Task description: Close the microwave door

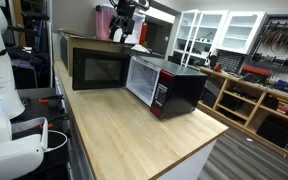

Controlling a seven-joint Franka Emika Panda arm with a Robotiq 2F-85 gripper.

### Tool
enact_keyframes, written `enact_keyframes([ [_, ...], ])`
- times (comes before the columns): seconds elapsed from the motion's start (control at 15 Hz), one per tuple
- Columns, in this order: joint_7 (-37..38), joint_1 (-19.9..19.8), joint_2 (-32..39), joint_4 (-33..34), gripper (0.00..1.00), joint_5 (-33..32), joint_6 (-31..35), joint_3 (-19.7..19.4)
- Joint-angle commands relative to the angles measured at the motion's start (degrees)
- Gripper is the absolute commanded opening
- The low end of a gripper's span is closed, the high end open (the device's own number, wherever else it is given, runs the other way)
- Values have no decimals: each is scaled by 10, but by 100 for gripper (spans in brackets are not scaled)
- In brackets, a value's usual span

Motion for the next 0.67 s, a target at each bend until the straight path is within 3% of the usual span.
enact_keyframes([
  [0.0,42,18,-2,7,100,-1,18,26],
  [0.6,83,66,-13,-21,100,5,87,84],
])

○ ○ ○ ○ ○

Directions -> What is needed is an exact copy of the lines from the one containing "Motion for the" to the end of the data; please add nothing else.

Reply to the exercise ->
Motion for the next 0.67 s, a target at each bend until the straight path is within 3% of the usual span.
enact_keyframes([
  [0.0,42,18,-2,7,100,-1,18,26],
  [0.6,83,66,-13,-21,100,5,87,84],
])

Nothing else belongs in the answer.